O movimento Manguebeat é o enredo do próximo Carnaval da G.R.E.S. Grande Rio. Movimento penambucano que se volta para o que é local, seja ritmo, crítica, problemas para misturar com outros sons, criando algo próprio. A exposição Manguezal me parecia, inicialmente, que seria como o carnaval transformaria o conhecimento sobre o movimento em um desfile. Porém, me surpreendi quando notei que era a junção de trabalhos de diversos artistas que vivem e ou tem seu lugar e inspiração de criação é o mangue.
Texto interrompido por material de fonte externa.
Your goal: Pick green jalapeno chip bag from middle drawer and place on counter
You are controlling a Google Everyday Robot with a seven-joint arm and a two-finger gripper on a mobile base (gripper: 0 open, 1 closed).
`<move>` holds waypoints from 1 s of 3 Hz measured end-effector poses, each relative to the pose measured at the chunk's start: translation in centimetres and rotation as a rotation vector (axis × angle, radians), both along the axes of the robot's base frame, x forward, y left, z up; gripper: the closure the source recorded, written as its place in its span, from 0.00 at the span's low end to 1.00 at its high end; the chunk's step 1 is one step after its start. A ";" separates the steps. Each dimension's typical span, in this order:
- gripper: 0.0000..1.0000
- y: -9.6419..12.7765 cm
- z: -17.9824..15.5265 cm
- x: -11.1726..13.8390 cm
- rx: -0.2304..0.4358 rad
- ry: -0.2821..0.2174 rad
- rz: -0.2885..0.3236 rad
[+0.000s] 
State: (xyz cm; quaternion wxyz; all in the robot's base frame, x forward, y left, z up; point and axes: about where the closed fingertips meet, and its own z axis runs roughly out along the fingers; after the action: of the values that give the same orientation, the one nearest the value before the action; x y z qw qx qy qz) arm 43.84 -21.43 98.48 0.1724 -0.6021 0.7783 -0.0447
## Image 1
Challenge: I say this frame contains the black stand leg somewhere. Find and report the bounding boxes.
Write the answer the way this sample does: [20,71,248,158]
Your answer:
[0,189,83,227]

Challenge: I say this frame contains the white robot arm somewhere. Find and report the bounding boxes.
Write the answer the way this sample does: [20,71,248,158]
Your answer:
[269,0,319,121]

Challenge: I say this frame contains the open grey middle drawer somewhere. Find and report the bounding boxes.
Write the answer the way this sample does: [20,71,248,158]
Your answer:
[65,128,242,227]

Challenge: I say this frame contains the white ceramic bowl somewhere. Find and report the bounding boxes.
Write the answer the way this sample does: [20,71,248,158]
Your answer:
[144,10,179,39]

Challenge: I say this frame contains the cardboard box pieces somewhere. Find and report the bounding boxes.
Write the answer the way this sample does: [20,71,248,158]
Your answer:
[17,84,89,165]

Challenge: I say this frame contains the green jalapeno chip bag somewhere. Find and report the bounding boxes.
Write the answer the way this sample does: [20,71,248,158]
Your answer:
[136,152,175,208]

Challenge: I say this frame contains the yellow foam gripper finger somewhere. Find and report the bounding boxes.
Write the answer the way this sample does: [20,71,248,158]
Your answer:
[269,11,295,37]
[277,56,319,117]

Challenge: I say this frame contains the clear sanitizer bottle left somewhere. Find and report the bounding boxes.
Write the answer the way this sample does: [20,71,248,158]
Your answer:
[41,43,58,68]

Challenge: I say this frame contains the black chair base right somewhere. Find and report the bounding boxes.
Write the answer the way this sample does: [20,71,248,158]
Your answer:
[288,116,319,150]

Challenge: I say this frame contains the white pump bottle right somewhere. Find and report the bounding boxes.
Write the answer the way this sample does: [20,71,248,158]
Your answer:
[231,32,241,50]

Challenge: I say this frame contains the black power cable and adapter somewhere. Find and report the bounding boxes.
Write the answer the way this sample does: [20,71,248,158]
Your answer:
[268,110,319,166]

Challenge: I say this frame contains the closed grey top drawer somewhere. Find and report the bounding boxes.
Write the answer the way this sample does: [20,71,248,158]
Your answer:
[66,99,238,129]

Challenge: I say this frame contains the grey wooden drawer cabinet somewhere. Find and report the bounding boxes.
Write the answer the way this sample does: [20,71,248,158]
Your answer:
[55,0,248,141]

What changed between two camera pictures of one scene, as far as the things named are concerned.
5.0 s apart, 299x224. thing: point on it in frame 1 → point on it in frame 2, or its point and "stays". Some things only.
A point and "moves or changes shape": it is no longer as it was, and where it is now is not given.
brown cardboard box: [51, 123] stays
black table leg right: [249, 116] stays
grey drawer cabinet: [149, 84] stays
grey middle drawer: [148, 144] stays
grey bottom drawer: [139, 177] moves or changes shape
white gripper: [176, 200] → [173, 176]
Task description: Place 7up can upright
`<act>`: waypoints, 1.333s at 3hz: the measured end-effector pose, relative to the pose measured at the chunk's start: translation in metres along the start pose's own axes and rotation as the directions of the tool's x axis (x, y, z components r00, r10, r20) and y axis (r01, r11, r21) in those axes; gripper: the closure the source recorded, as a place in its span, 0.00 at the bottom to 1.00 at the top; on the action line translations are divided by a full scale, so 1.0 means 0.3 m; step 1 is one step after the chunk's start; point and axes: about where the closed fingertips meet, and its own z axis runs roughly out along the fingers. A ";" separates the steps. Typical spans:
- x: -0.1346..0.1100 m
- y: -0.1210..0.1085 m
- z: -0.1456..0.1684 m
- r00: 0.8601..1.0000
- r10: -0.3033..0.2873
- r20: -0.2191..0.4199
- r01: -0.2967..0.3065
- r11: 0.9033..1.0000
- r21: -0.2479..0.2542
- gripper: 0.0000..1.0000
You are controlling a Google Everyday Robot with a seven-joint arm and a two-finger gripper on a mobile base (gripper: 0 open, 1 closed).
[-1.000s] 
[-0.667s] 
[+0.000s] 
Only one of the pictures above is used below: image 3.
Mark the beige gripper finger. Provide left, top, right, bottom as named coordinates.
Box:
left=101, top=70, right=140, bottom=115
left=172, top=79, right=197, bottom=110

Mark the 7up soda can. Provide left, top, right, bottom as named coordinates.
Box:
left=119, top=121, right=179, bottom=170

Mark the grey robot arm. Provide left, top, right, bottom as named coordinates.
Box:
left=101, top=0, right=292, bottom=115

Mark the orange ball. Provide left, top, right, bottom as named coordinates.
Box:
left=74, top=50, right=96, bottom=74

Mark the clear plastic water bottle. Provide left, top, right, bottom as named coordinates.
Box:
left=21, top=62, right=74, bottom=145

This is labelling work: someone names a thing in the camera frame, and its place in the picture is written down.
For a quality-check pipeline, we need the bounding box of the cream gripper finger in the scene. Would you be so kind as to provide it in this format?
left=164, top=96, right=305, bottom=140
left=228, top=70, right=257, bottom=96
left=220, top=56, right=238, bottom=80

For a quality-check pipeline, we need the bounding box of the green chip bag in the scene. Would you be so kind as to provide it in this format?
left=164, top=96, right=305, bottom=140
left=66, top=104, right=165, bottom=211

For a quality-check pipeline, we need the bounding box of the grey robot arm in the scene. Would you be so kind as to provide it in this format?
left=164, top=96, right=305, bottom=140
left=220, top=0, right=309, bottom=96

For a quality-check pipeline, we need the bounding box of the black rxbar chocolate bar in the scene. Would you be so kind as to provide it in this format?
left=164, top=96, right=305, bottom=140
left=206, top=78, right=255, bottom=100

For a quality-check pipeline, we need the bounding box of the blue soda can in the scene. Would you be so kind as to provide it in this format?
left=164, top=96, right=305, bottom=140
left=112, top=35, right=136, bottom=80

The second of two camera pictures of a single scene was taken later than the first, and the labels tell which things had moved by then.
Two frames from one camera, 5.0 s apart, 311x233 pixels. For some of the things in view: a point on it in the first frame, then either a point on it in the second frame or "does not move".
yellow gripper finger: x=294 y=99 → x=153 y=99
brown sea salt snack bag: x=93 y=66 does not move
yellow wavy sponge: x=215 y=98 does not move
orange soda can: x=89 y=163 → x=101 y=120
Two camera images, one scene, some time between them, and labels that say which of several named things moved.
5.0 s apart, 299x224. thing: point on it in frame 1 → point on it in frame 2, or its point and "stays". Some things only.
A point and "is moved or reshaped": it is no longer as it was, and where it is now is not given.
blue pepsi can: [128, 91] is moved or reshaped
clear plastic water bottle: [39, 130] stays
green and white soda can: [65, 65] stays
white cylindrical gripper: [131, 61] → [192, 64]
Logo no início dei de cara com fotos diversas que destacam que a vida do litoral brasileiro passa pelos inúmeros (e que precisam de cuidados) manguezais. Quantas vidas são moldadas pela existência dos manguezais? Seja como trabalho, como cuidado, como inspiração para arte? E a imagem do catador de caranguejo me chamou atenção. Parecia alguém conhecido e quando notei a descrição da imagem, aquele catador era da cidade da minha mãe no Sul da Bahia.
O que a lama traz? O mangue é um espaço de muitos sedimentos que permitem que vidas diversas aconteçam. O vai e vem das marés transformam o jeito das raízes e das árvores. Mas, nem todo mangue é igual. Cada um tem suas próprias características, assim como a arte de cada local muda.
A exposição Manguezal está no quarto andar do Centro Cultural Banco do Brasil na Primeiro de Março n° 66, Centro do Rio, vai até o segundo dia de fevereiro de 2026 e tem entrada gratuita. O CCBB funciona de quarta a segunda de 9 às 20 horas.